Algebraic Expression Factorization
The problem in the image is asking to factorize the given algebraic expression. Let's do this step-by-step.
First, we have the expression:
(x + 1) / (x - 2) + (x - 1) / (x^2 - 4)
The second denominator, x^2 - 4, is a difference of squares and can be factored as:
x^2 - 4 = (x + 2)(x - 2)
Now let's rewrite the expression with this factored form:
(x + 1) / (x - 2) + (x - 1) / [(x + 2)(x - 2)]
To combine these fractions, they need to have a common denominator. The least common denominator is (x + 2)(x - 2). So, we multiply the numerator and denominator of the first fraction by (x + 2) to have the same denominator for both terms:
[(x + 1)(x + 2)] / [(x - 2)(x + 2)] + (x - 1) / [(x + 2)(x - 2)]

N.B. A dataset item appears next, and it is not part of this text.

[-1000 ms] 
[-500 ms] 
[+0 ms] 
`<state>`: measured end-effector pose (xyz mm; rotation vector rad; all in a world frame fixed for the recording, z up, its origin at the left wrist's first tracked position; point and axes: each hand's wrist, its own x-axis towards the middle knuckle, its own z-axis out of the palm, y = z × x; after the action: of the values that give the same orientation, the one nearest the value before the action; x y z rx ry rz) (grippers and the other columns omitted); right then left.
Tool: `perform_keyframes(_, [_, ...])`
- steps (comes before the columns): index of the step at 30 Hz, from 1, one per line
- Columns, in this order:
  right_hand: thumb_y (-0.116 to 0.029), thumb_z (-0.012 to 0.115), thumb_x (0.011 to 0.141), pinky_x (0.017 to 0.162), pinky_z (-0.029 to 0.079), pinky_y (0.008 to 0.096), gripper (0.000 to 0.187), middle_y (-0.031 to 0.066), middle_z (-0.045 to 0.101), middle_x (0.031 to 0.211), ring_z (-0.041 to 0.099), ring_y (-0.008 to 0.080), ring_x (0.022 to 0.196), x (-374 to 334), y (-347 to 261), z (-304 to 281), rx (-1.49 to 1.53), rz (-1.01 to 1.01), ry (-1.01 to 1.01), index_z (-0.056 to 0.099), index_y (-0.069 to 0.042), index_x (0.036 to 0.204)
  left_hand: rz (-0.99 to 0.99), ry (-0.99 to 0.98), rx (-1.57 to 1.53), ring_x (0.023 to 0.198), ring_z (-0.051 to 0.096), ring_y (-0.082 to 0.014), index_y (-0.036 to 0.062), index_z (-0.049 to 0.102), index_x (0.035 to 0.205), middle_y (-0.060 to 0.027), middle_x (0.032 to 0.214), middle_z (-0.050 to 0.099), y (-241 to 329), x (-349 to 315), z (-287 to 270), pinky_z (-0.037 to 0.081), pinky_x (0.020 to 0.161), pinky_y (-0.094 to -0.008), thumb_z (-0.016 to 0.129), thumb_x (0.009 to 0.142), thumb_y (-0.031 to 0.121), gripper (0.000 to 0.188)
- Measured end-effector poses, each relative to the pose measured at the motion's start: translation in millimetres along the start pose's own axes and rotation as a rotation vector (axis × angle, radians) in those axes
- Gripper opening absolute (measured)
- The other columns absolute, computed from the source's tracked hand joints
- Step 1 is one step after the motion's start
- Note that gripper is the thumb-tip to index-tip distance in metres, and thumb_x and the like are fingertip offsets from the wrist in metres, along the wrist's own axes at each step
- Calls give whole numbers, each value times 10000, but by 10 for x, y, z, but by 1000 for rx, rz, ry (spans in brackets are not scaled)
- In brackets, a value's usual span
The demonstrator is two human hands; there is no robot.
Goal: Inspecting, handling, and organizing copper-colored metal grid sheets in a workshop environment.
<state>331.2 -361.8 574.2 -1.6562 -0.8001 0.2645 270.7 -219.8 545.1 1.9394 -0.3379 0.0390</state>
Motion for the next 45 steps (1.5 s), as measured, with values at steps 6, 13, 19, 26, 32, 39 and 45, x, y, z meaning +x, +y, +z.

Expanding the numerator of the first term, we get:
(x^2 + 3x + 2) / [(x - 2)(x + 2)] + (x - 1) / [(x + 2)(x - 2)]
Now that we have a common denominator, we can combine the numerators:
(x^2 + 3x + 2 + x - 1) / [(x + 2)(x - 2)]
Combining like terms in the numerator:
(x^2 + 4x + 1) / [(x + 2)(x - 2)]
This is the final factorized form of the given expression. No further simplification is possible unless we further factor the numerator, which in this case, does not factor nicely over the integers or rationals.